Laura blickte erstaunt auf. »Und Sie können sich an diese Frau nur aufgrund dieses Fotos erinnern?«
Guido Hengstenberg nickte eifrig. »Das ist gar kein Problem. Dieses Foto steht bei mir zu Hause auf dem Schreibtisch. Eva hat es mir geschenkt und extra für mich vergrößern lassen. Sie hat mir zu jeder ihrer Freundinnen etwas erzählt. Yoga ist ihre große Leidenschaft. Es bringt ihr Frieden.«
Laura betrachtete die anderen Teilnehmerinnen. Die unbekannte Tote war nicht unter ihnen. Aber immerhin hatten sie jetzt eine Verbindung zwischen Lena Reimann und Eva Hengstenberg. Sie fragte sich, warum Lena Reimanns Mutter Eva auf den Fotos nicht erkannt hatte. Vermutlich hatte sie noch weniger Einblick in das Leben ihrer Tochter gehabt, als sie zugeben wollte. Laura machte mit ihrem Smartphone ein Foto von dem Gruppenbild.
»Geht Eva regelmäßig zum Yoga?« Laura gab Herrn Hengstenberg das Fotoalbum zurück.
»Soweit ich weiß, jeden Mittwoch und in letzter Zeit manchmal auch freitags.« Er klappte das Album zu und legte es auf den Schoß.
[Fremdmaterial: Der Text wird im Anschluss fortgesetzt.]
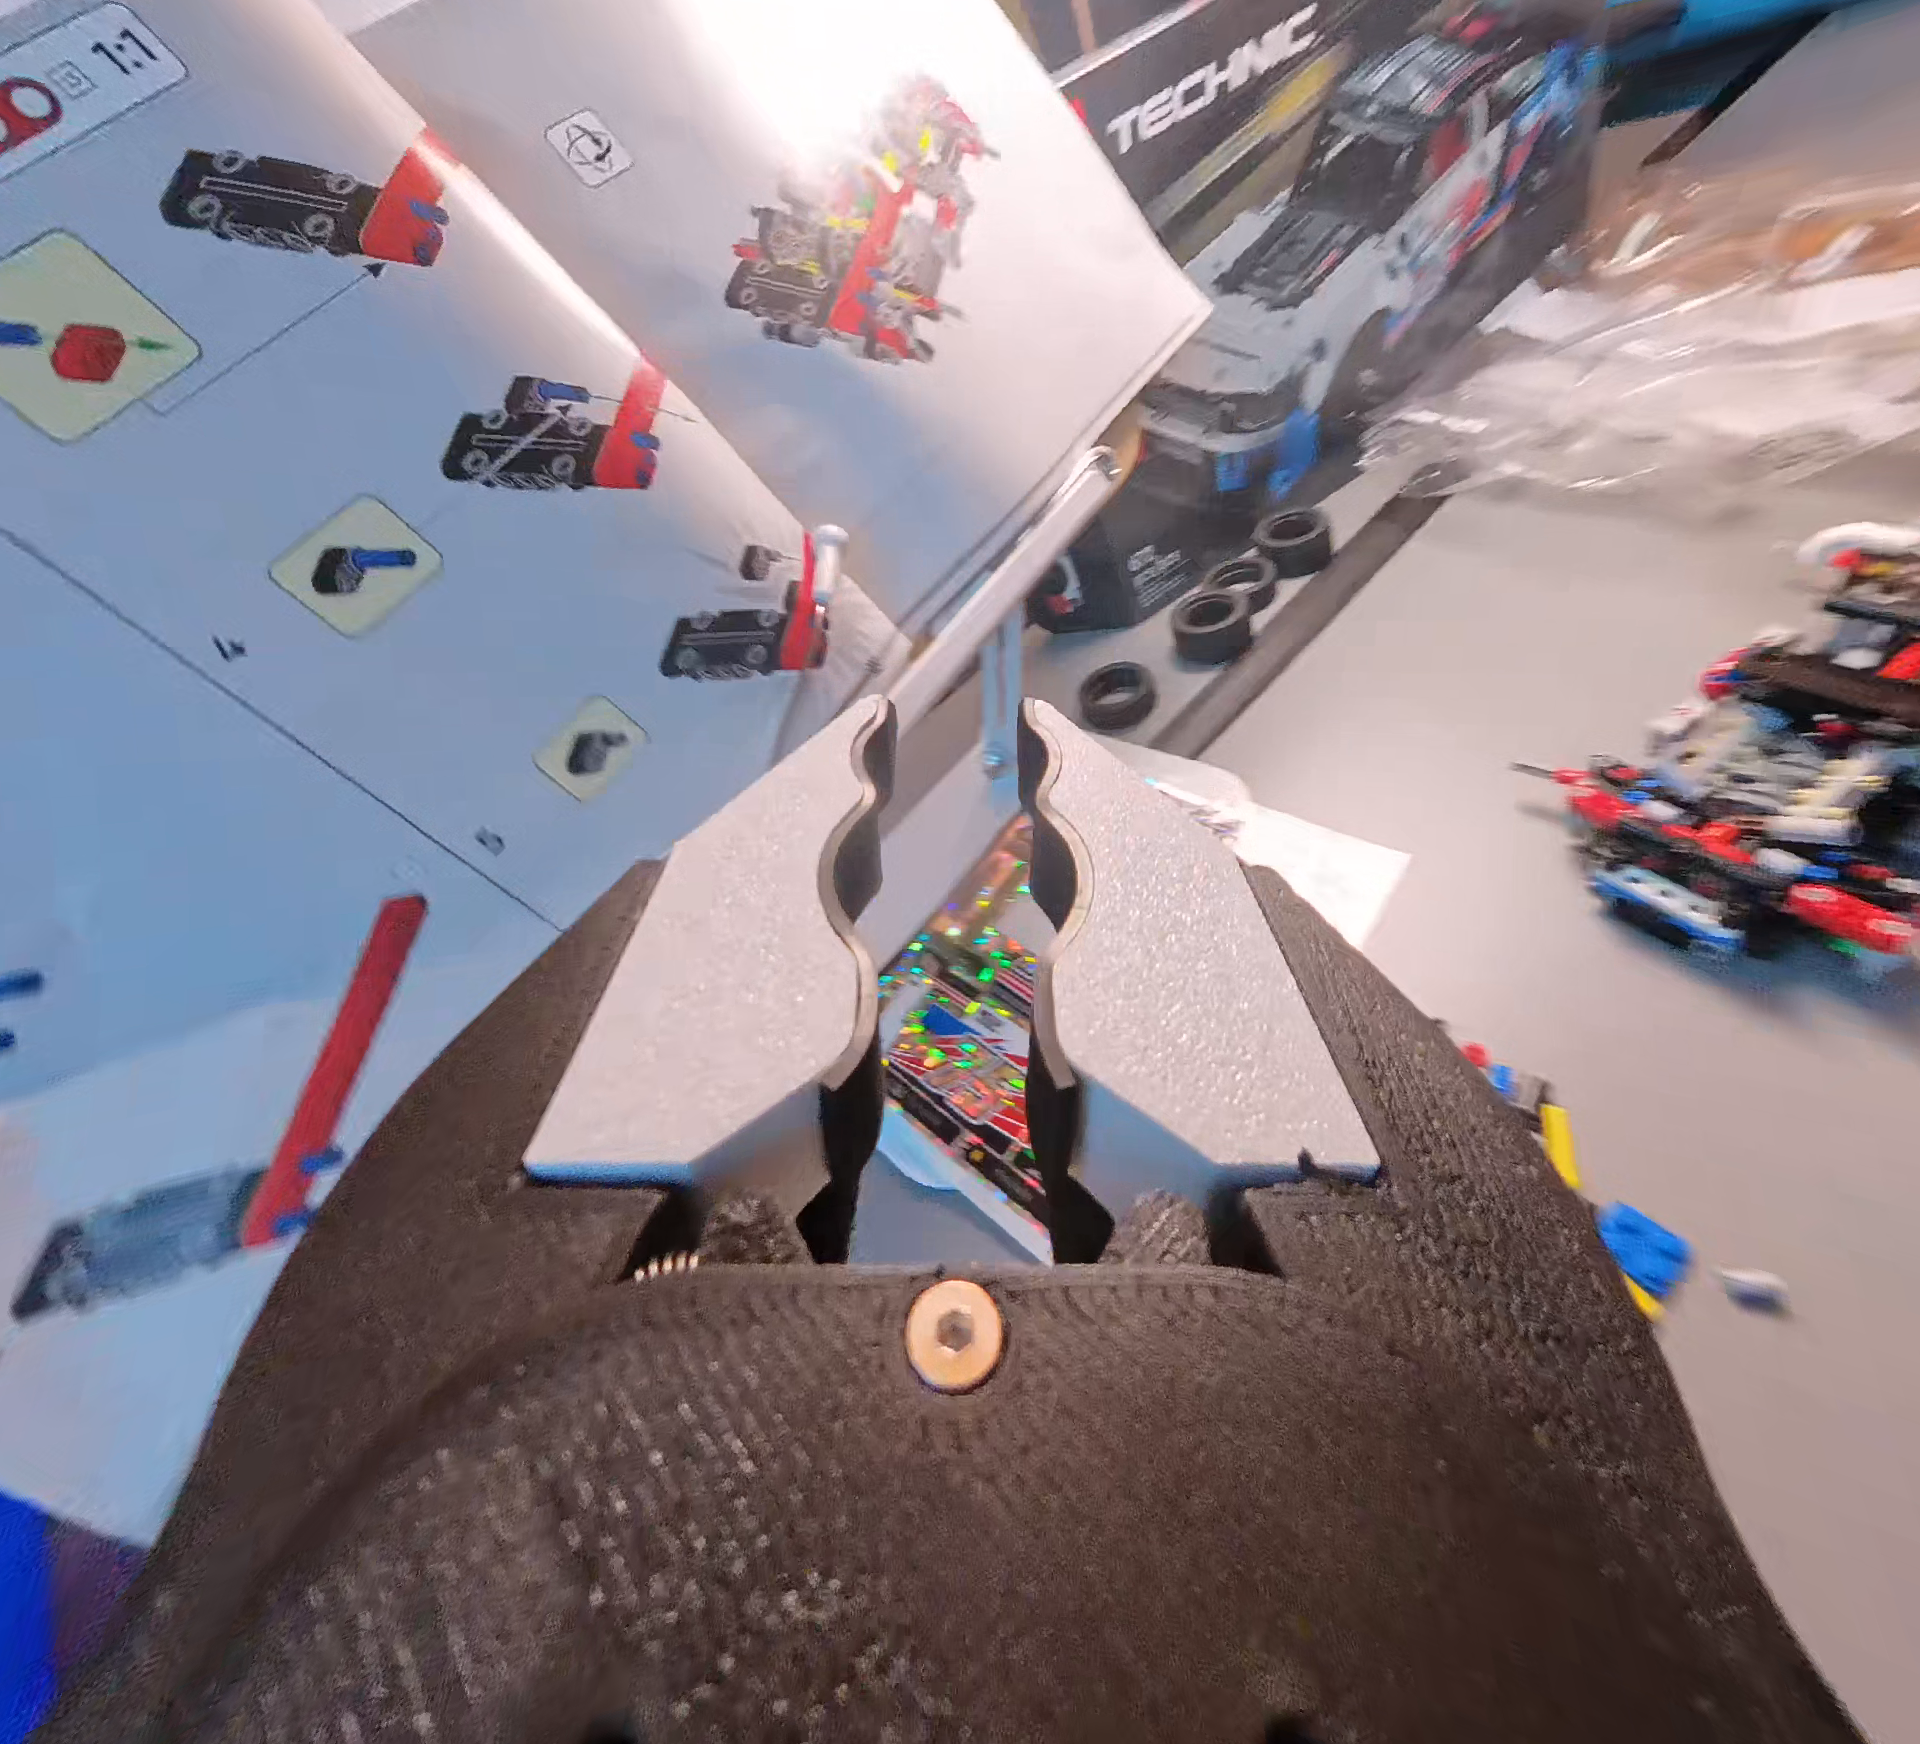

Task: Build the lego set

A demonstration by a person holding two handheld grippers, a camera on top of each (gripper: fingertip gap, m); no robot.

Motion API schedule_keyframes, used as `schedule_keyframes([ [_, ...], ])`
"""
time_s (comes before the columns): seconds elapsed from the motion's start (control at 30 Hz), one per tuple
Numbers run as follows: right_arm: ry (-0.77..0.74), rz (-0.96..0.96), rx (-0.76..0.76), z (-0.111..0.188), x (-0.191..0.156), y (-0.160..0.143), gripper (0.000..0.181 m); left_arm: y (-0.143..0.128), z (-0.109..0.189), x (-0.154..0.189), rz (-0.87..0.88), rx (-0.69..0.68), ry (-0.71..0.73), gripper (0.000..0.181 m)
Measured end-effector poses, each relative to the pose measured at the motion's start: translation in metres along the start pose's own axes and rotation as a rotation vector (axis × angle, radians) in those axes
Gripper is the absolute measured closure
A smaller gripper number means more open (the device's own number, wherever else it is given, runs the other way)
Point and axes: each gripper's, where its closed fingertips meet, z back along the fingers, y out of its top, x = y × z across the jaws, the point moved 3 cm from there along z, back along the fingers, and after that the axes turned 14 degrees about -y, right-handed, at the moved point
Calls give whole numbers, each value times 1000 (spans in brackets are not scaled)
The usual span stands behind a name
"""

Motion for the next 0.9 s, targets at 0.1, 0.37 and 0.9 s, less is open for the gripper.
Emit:
schedule_keyframes([
  [0.1,-4,3,5,3,0,0,152,-3,-30,-27,-83,-85,49,161],
  [0.37,7,-15,21,5,2,0,155,-14,-52,-38,-183,-179,70,181],
  [0.9,-30,-19,48,5,5,2,155,25,21,43,33,138,-85,157],
])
»Max, was meinst du, hätten die Prellungen nicht den anderen beim Yoga auffallen müssen?«
Max schob die Unterlippe vor. »Das habe ich mich auch gerade gefragt. Ich kann gar nicht glauben, dass Lena Reimann einen Yogakurs besucht hat. Das passt nicht zu den Aussagen ihrer Mutter.«
Laura stimmte Max zu. Streng genommen hatte Lena Reimanns Mutter Milan Zapke als eifersüchtigen Kontrollfreak dargestellt. Dass Lena Reimann unter diesen Umständen einen Kurs besuchen und dazu noch eine ganze Woche allein mit der Gruppe wegfahren durfte, erschien auf den ersten Blick merkwürdig.
»Kennen Sie den Namen des Yogastudios?«, erkundigte sich Max und ergriff einen Stift und sein Notizbuch.
Doch Guido Hengstenberg schüttelte den Kopf.
»Tut mir leid. Es ist aber in der Nähe. Sie braucht nur fünf Minuten mit dem Fahrrad dorthin.«
»Ist nicht schlimm. Wir finden es heraus«, erwiderte Max. »Soweit wir wissen, arbeitet Ihre Tochter seit knapp einem Jahr als Aushilfskraft in einer Drogerie. Gab es dort irgendwelche Spannungen? Hatte sie Schwierigkeiten mit Kollegen oder Kunden?«
»Nein. Davon hat sie nichts erzählt. Ich hatte den Eindruck, der Job gefällt ihr. Sie überlegte sogar, ihre abgebrochene Ausbildung dort abzuschließen.«
Dennis Struck von der Spurensicherung steckte den Kopf zur Wohnzimmertür herein. »Wir haben da was auf dem Computer gefunden.« Er winkte Laura und Max mit sich.
»Wenn Sie uns kurz entschuldigen«, sagte Laura zu Herrn Hengstenberg und erhob sich.
Der Laptop lag im Schlafzimmer auf dem Bett. Der Raum maß höchstens acht Quadratmeter. Auf dem Bildschirm war ein Internetbrowser geöffnet.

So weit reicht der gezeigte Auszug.